When the library was established in 1973, Fisher’s family donated their collection of Shakespearean titles, 20th century authors, and 17th century etchings to the institution. Almost two centuries later, the library has matured into an expansive establishment, containing roughly 700,000 volumes and 3,000 linear metres of manuscript.

The library includes the Department of Rare Books and Special Collections, which houses a vast supply of volumes and manuscripts. The department began in 1955 with a pile of rare material in a forgotten room on campus. Once sorted, this collection spawned the creation of a Rare Book Room in 1957, which later found proper housing in the Thomas Fisher Rare Book Library upon its establishment.

The library features three exhibitions a year, in which curators display the culture and functionality of different eras of literature, language, and design.
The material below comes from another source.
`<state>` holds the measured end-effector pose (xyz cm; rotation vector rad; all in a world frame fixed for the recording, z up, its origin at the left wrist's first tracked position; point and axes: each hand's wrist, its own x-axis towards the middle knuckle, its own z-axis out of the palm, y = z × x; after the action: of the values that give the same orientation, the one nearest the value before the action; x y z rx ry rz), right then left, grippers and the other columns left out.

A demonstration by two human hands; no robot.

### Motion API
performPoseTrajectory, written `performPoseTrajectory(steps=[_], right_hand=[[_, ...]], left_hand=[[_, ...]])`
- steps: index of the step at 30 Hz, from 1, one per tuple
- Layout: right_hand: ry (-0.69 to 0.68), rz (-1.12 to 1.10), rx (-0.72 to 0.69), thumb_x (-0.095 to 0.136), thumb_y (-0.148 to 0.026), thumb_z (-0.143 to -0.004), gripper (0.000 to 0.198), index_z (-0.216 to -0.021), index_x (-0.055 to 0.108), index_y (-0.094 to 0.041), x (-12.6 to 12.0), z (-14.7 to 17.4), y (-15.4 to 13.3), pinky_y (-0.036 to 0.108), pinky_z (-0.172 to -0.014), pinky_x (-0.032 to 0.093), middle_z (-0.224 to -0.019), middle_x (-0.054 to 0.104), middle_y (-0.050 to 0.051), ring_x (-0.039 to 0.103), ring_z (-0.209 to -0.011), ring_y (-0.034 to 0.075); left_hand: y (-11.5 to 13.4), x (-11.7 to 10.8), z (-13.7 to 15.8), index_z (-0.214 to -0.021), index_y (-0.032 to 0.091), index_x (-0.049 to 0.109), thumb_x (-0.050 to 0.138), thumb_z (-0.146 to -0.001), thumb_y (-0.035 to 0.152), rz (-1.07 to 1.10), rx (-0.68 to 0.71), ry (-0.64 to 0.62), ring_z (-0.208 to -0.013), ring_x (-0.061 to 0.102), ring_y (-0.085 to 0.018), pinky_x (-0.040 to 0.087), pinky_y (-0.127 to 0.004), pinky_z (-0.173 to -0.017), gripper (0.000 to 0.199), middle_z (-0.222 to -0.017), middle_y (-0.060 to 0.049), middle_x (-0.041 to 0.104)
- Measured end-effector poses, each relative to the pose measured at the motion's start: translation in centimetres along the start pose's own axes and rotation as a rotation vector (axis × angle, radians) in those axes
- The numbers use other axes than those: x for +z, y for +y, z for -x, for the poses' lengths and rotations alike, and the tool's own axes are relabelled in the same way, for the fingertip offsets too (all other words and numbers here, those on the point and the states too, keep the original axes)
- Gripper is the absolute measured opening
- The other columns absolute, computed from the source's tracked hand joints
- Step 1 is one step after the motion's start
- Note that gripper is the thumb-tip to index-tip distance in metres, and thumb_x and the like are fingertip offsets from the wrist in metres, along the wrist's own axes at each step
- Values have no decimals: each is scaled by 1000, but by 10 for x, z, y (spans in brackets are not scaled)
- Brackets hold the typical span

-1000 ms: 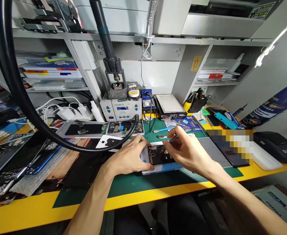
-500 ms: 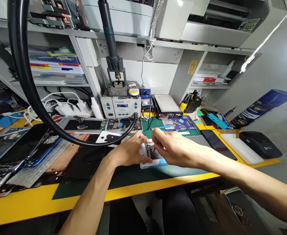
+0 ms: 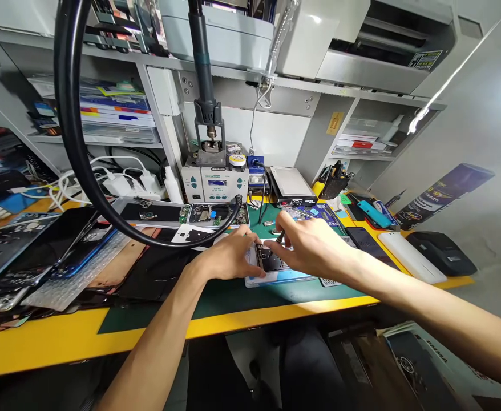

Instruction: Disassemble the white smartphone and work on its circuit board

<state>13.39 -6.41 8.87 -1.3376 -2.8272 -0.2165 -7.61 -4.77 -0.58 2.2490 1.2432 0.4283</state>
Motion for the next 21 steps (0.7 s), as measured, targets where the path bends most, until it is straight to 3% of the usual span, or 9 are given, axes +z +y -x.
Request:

Maximum Imaginativeness, the leading title of the current exhibition, features modern Czech book design and illustration crafted between 1900 and 1950. The curator of the exhibition, Ksenya Kiebuzinski, explains the name as “taken from an essay by the artist Jindrich Styrsy and Toyen, written in 1927, in which they explore the relationship between art and reality”. Maximum Imaginativeness is an archive of books, journals, and illustrations that trace 20th-century Czechoslovakia through its advancement in book design and illustration. The period includes developments in typography, book covers, binding, graphic design, photomontage, and more. During the half-century the exhibition covers, there occur specific phases, including a focus on the aesthetics of book design as well as a focus on literary content. It is during these phases that different “-isms” of the time, such as Styrsy and Toyen’s artificialism, are evident.

Karel Dyrynk (1876-1949), one of the designers on display, was a Czech typographer, typeface creator, and editor. Dyrynk was interested in the aesthetics of book design. He viewed books as works of art and believed in crafting them with the highest regard for beauty. More specifically, Dyrynk was an admirer of lettering. He believed in the craft of typography and the ornamental production of lettering on paper. Dyrynk was particularly fascinated by the works of Josef Vachal (1884-1969), a Czech writer, painter, printmaker, and book-printer. Dyrynk praised Vachal for his originality and artistry in the realm of hand-printed lettering.

Dyrynk was centred in Prague, where he directed the State Printing House and designed five original typefaces. Two of his books on display at the library’s exhibition include The Typographer on Books and Rules of Typesetting.

The exhibition opened on September 28 and runs until December 18.